カナダ出身の世界的アーティスト・ジャスティンビーバーさんが、自身のインスタグラムで顔面麻痺の症状があることを告白。ワールドツアーを延期し、休養することが明らかとなりました。

ジャスティン・ビーバーさんが発症した顔面神経麻痺とは、一体どんな病気なのでしょうか。

ジャスティン・ビーバー、顔半分麻痺で休養へ

2022年6月10日、自身のインスタグラムに自撮りの動画を投稿したジャスティン・ビーバーさん。顔をアップにした状態で「こっちの目はまばたきできないし、顔のこちら側で笑えない。右側に麻痺がある。」と顔の片方が全く動かない姿を配信し、世界中のファンたちが衝撃を受けました。
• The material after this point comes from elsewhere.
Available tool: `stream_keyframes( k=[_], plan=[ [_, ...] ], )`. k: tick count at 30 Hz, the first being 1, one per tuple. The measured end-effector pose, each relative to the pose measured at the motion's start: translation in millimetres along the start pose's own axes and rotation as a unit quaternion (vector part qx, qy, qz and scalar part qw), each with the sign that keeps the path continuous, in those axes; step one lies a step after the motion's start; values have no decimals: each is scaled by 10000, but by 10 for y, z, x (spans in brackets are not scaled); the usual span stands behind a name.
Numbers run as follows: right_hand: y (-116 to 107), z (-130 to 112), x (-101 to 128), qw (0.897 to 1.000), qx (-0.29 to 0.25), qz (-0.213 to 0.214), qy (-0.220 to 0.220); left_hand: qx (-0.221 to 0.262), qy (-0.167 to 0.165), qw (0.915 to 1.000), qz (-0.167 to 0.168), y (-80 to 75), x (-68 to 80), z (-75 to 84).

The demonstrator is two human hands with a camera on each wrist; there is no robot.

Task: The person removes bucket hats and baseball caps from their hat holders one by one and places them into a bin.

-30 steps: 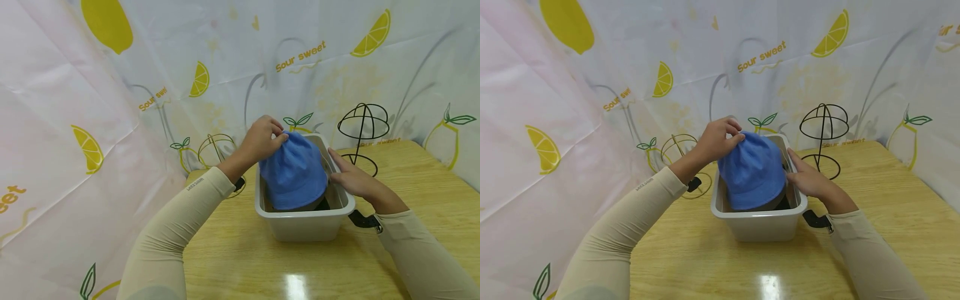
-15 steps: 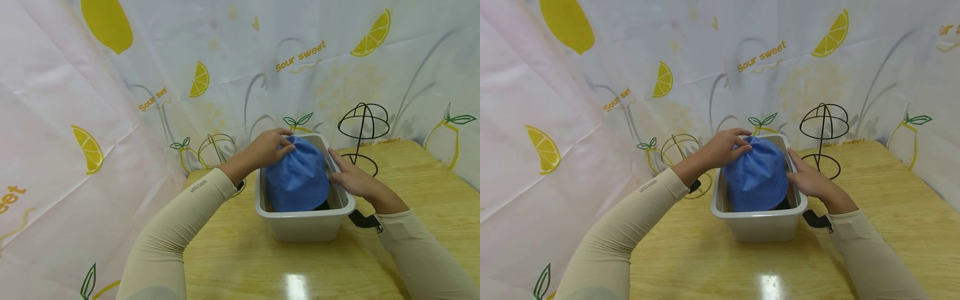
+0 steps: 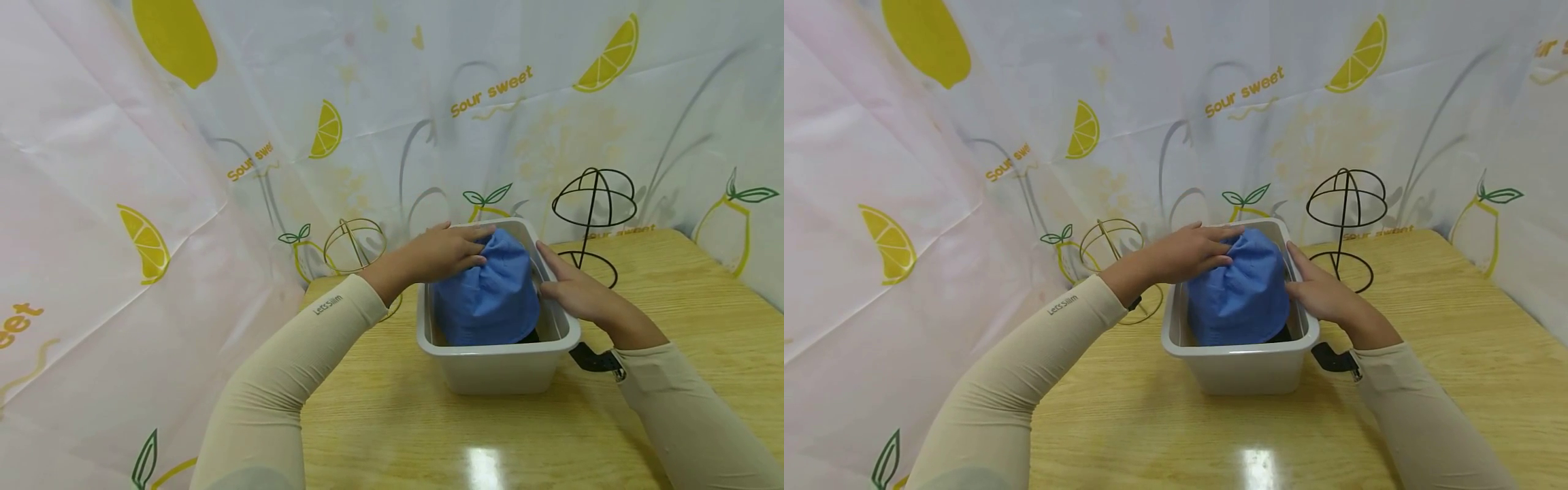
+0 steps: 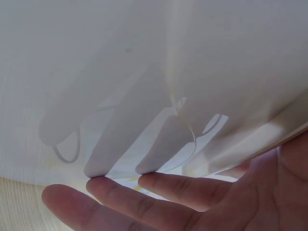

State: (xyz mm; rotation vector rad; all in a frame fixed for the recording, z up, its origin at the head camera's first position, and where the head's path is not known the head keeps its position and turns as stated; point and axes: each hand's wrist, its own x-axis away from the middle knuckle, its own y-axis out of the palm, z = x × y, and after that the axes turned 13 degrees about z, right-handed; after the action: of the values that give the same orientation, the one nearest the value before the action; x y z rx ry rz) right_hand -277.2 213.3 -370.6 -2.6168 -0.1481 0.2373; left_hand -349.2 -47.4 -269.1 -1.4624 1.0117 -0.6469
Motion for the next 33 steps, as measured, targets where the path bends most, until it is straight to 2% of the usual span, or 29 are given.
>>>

ジャスティンさんは、顔面神経麻痺の病気のひとつである「ラムゼイハント症候群」を発症していると告白。人前でパフォーマンスすることが身体的に困難であるため、当面の間は休養することを発表しました。

顔面神経麻痺「ラムゼイハント症候群」とは

原因

「ラムゼイハント症候群」とは、表情筋のコントロールがうまくできなくなる顔面神経麻痺を伴う疾患のひとつです。体内に潜んでいる水疱瘡・帯状疱疹ウイルス(VZV)が原因となり、ウイルスが顔神経に入り込んで炎症をおこして神経にダメージを与えます。10万人に約5人という少ない割合で発症する難病で、完治が難しく、約40パーセントの患者に後遺症が残ると言われています。

疲れやストレスが重なり、免疫力が落ちると発症する確率が高くなるため、心身に負担がかかりがちな中年以降の年代に多く発症する傾向が見られます。しかし、ジャスティンさんが20代で発症していることからも分かるように、VZVウイルスを体内に保持していれば、年齢や性別に関係なく誰にでも起こりうる疾患でもあります。

症状

初期症状として、耳周りに違和感や鈍痛が現れ、次第に耳の内側や口周りに痛みを伴う水泡ができます。その後、「眉が動かない」「目がうまく閉じられない」「口元がうまく動かず水などがこぼれる」といった顔面麻痺の症状が出始めますが、その際に、耳鳴りやめまい・難聴といった症状も併発します。

治療

ウイルスの感染や炎症を抑えるために、抗ウイルス薬とステロイドを投与します。また、痛みを和らげるために、神経痛を抑える鎮痛薬も服用します。炎症が出てから時間がたってしまうと、神経が破壊され、本来ならば動くはずの機能が徐々に失われてしまいます。少しでも違和感がある場合は、できるだけ早く(3日以内が望ましい)かかりつけの病院や耳鼻科を受診することが重要となります。

また、症状が治まっても顔面麻痺の後遺症が少なからず残ってしまう場合、リハビリで症状を和らげていきます。

予防法

予防する手段として、まずは幼少期に水疱瘡のワクチンをきちんと接種すること。また、時間の経過とともにワクチンの効果が薄れていくこともあるので、定期的な水疱瘡ワクチン接種が有効となります。免疫力の低下を防ぐために、疲れやストレスをためない生活を送ることも大切です。

まとめ

「夏の終わり頃には、ワールドツアーを再開したい」と宣言しているジャスティン・ビーバーさん。顔面麻痺は精神的にもかなり負担がかかってしまう疾患です。無理をせず、しっかりと休養して、素晴らしいパフォーマンスを世界中に届けてくれることを心待ちにしています!